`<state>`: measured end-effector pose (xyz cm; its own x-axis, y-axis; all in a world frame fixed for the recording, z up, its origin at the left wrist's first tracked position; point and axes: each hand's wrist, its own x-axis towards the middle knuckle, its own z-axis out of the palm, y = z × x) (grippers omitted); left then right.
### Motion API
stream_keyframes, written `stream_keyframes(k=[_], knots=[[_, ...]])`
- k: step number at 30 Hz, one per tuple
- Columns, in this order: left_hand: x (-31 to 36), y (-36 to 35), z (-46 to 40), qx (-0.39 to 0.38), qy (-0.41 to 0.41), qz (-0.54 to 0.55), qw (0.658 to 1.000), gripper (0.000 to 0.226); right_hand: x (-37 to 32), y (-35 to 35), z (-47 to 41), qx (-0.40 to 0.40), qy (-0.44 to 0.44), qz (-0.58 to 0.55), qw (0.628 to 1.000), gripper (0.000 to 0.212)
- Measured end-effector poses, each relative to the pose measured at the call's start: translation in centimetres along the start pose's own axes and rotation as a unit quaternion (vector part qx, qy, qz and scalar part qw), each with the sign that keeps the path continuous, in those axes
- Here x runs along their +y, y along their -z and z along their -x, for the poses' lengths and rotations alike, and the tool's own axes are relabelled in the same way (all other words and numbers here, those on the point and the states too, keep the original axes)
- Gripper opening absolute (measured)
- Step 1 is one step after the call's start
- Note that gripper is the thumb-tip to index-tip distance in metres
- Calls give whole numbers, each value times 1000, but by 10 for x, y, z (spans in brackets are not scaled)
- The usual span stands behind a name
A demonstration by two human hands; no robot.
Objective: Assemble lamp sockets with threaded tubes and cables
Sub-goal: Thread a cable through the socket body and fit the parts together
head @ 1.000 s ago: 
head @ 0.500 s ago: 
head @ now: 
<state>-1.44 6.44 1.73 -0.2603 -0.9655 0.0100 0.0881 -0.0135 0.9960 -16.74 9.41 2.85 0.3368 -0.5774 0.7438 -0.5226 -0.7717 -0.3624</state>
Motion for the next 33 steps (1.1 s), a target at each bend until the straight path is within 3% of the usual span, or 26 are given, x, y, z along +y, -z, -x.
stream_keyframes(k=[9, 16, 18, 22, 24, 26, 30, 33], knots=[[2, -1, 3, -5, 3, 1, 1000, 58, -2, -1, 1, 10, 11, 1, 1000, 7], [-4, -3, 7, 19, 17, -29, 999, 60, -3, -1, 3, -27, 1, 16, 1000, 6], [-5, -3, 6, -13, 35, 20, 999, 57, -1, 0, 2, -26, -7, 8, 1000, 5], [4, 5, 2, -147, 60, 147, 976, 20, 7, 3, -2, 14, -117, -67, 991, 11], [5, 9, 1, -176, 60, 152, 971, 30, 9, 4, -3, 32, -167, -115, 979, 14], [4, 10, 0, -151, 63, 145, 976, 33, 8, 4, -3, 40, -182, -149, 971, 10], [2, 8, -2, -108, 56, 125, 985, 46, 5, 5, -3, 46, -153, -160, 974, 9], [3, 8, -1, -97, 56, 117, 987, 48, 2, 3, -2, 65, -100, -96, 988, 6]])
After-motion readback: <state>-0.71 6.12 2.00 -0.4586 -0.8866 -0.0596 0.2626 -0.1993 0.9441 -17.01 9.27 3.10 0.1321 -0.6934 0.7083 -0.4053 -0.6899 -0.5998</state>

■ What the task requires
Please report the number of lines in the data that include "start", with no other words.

■ Response to the task
2